:: How to complete this task ::
Everything in the listing below should be repeated exactly, apart from the pictures.

:: Information supplied ::
··········

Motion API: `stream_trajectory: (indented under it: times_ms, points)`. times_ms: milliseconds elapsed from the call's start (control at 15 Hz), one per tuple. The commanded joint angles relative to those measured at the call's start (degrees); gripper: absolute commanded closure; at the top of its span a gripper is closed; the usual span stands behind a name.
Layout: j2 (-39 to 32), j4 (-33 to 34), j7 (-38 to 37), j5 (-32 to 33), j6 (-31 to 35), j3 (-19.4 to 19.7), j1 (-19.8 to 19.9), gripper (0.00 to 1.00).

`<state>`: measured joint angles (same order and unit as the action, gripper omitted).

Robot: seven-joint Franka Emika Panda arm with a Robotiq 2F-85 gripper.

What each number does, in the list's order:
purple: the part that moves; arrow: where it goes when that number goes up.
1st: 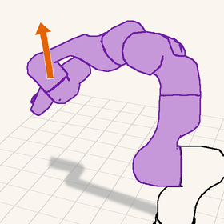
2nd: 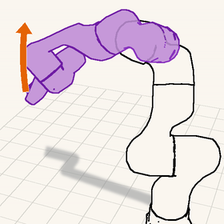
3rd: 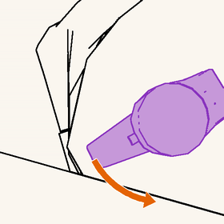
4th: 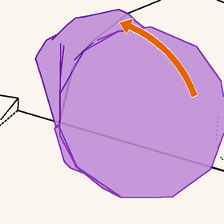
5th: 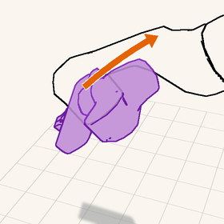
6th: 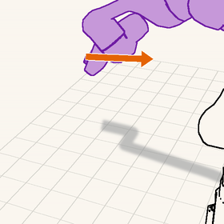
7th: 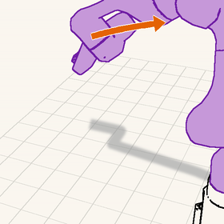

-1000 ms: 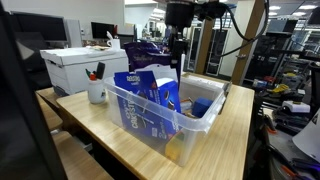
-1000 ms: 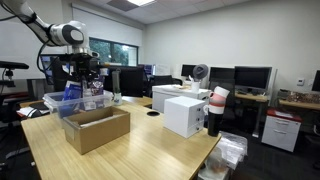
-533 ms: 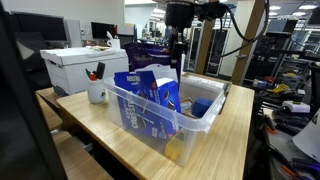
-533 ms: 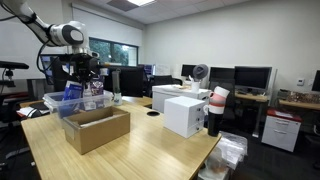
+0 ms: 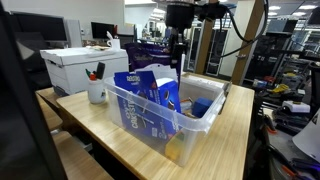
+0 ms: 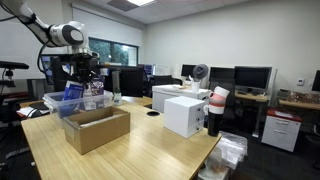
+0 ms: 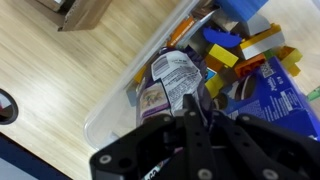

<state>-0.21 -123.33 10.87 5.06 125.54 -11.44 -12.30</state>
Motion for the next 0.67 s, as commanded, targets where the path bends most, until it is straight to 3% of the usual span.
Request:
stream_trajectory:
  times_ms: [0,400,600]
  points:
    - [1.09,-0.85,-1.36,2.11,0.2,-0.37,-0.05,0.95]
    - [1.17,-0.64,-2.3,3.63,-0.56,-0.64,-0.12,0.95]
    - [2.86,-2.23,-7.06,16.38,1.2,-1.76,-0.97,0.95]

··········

:: Response area ::
Motion API: `stream_trajectory: (indented under it: times_ms, points)`. times_ms: milliseconds elapsed from the call's start (control at 15 Hz), one per tuple. The commanded joint angles relative to those measured at the call's start (degrees); gripper: absolute commanded closure; at the top of its span a gripper is closed; the usual span stands behind a name.
Layout: j2 (-39 to 32), j4 (-33 to 34), j7 (-38 to 37), j5 (-32 to 33), j6 (-31 to 35), j3 (-19.4 to 19.7), j1 (-19.8 to 19.9), gripper (0.00 to 1.00).

`<state>`: measured joint angles (same order and unit as the action, gripper omitted).

Robot: seven-joint Franka Emika Panda arm with a Robotiq 2F-85 gripper.

What each number does, in the list's order:
purple: the part that moves; arrow: where it goes when that number goes up.
1st: 
2nd: 
3rd: 
4th: 
5th: 
6th: 
7th: 

-1000 ms: 
-1000 ms: 
-533 ms: 
-533 ms: 
+0 ms: 
+0 ms: 
+0 ms: 

<state>-0.21 -123.33 10.87 5.06 125.54 -11.44 -12.30</state>
Motion for the next 0.67 s, as commanded, targets where the path bends most, until it is straight to 3% of the usual span.
Request:
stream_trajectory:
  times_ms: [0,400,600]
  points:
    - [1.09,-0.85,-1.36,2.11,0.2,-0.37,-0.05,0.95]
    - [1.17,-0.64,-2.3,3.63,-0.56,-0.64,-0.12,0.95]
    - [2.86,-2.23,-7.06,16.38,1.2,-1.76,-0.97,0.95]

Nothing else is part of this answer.